À la recherche de sa vraie place
Mais à 29 ans, c’est un Denis Fayolle en couple qui s’achète une conduite… de salarié. La sagesse dure… deux mois. Affamé, il crée sa troisième jeune pousse, LaFourchette. Qu’il plante avec appétit dans la réservation de restaurant en ligne, en France puis en Espagne, en adaptant du yield management au menu (politique de tarification différenciée et dynamique). Entre 2006 et 2009, LaFourchette passe de 200 000 réservations par mois à 2 millions et multiplie son CA par dix. On appelle ça de l’ultracroissance que TripAdvisor trouve à son goût : le guide planétaire acquiert la successfull start-up 140 millions en 2014.
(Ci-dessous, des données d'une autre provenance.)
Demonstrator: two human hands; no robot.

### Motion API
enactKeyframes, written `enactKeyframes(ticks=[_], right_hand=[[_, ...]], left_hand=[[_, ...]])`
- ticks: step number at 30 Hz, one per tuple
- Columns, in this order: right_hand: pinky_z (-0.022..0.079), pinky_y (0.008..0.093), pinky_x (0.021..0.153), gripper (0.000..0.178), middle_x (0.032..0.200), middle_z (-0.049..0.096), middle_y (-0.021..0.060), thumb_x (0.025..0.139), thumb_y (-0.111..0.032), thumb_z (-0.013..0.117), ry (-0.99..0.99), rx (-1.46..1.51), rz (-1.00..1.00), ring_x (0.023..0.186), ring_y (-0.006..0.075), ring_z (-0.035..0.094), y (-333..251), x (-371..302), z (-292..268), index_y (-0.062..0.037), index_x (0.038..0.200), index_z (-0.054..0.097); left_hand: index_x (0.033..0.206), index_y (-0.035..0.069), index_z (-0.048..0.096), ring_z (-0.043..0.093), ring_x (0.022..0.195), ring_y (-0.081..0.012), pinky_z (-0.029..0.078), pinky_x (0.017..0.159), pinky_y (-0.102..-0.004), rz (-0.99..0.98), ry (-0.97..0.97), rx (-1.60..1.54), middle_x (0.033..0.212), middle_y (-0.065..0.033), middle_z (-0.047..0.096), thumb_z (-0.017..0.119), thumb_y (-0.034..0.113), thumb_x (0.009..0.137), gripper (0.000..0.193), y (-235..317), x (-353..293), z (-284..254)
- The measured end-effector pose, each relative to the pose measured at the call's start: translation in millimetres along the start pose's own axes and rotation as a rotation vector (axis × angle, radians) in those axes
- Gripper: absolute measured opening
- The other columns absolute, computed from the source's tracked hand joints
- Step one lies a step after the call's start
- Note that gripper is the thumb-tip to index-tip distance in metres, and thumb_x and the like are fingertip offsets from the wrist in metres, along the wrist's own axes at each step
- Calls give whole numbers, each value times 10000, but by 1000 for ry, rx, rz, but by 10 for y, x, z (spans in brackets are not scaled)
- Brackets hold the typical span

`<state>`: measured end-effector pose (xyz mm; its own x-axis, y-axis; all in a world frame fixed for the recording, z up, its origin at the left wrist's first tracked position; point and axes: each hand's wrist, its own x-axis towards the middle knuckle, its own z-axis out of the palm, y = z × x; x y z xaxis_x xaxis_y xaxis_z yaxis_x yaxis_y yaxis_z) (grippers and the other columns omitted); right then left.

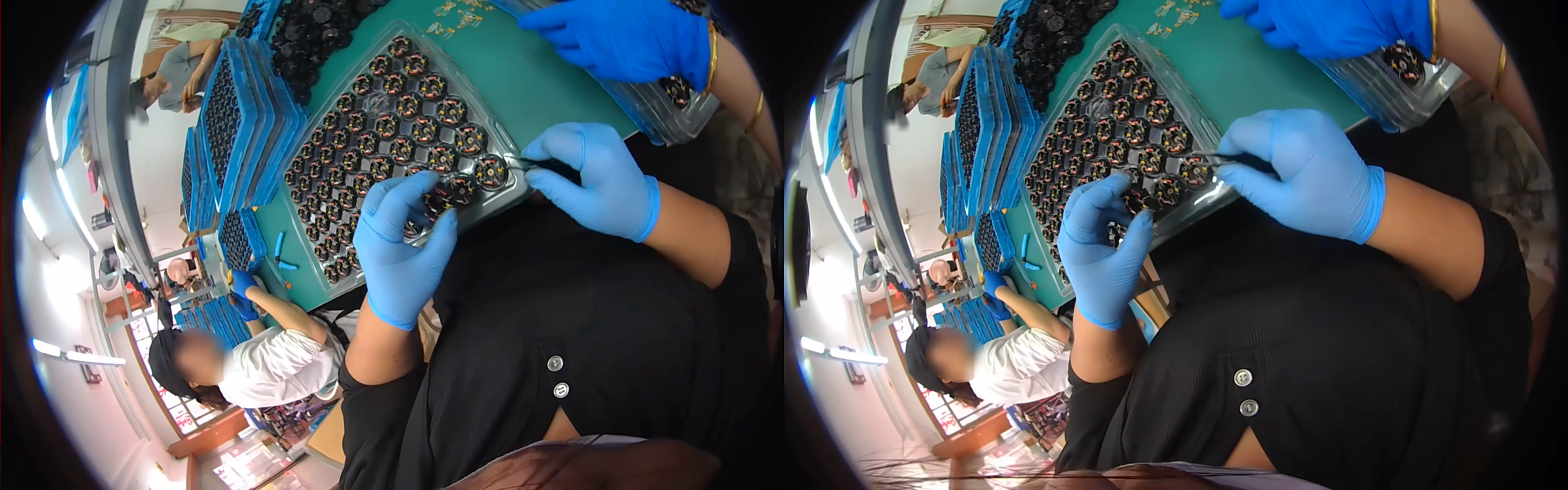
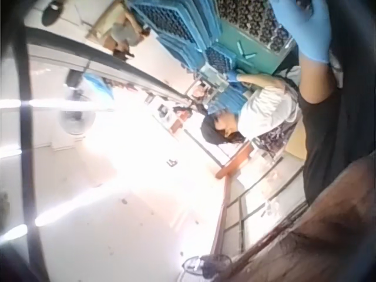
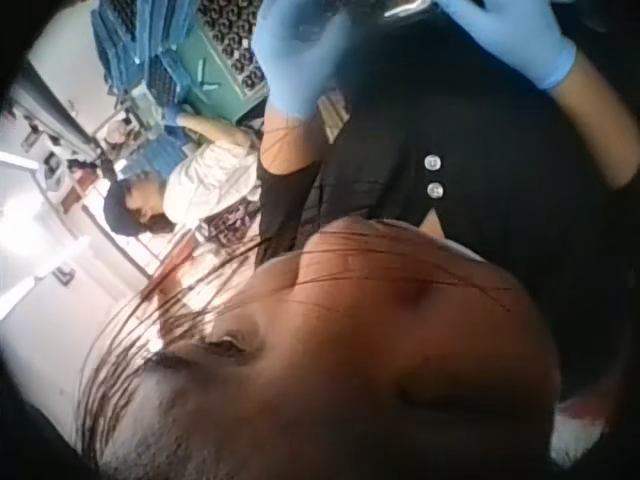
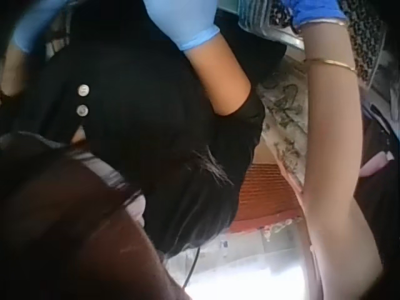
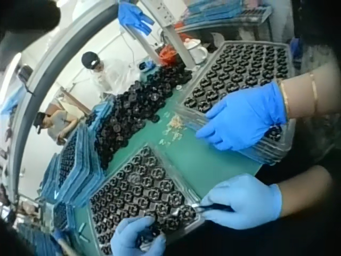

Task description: Inspecting and arranging small electronic components into trays using tweezers.

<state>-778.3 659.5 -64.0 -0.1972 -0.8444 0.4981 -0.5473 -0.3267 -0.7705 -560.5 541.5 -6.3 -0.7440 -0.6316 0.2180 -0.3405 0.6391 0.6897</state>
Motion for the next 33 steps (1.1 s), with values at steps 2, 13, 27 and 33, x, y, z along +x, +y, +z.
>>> enactKeyframes(ticks=[2,13,27,33], right_hand=[[442,279,611,147,769,605,128,805,-34,692,-11,51,73,636,179,567,70,23,7,22,929,636],[470,284,591,129,724,634,75,842,-108,701,-2,249,294,625,115,573,163,86,36,-4,901,653],[510,362,646,187,803,665,117,850,-230,697,-56,60,177,705,278,654,193,80,-29,-62,928,664],[505,397,650,196,805,671,106,848,-280,682,-35,-67,168,731,299,656,168,19,3,-98,919,666]], left_hand=[[1140,-4,619,563,771,-94,484,706,-228,-13,25,61,1008,-65,587,717,-72,724,432,-78,83,-88],[997,1,659,592,668,-219,504,648,-342,-39,56,293,752,-106,607,760,135,746,302,-838,1076,-359],[1019,-30,653,624,721,-182,514,697,-313,-13,33,375,858,-116,665,765,96,753,315,-973,1180,-334],[1003,-14,659,574,659,-186,496,639,-322,22,54,356,818,-105,614,766,73,728,307,-944,1169,-266]])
Que faire en un gîte à moins que l’on ne songe ? Denis Fayolle songe, lui, à monter des leaders nationaux français. Métier : accélérateur. Il accélère ZenSoon (soins de beauté) avant sa revente à Treatwell, il accélère ManoMano, acteur européen du bricolage de 500 personnes. Mais il freine, dans sa tête, Denis : « Ça ne me convenait pas en tant qu’entrepreneur. » Trop peu impliqué dans l’affaire. Changement de modèle : désormais, il sera confondateur des projets prometteurs qui sonnent à sa porte, et il est là au quotidien, dans les bureaux des start-up qu’il investit.
Cinq, dix, seize « boîtes » « fayollées », certaines qui s’évaporent en deux mois, d’autres en deux ans, d’autres pas : Habiteo, immobilier, il investit et s’investit. Adrenaline Hunter, plate-forme de réservation en ligne de sports extrêmes, il investit et s’investit. Et… il change de modèle !
Les personnalités avant l’idée
On récapitule : imaginer, lancer, revendre, il a donné. Accélérer n boîtes l’a lassé. Investir et s’investir dans des projets, il a réussi, il a compris : dans une affaire, l’important, ce sont les créateurs, pas l’idée. Il la vit, cette évidence. Emballé par un projet de disruption du maintien à domicile de personnes âgées, Denis Fayolle s’engage auprès de trois associés, des tempéraments exceptionnels. Vingt-quatre heures avant la levée de fonds, deux explosent en vol, mésentente.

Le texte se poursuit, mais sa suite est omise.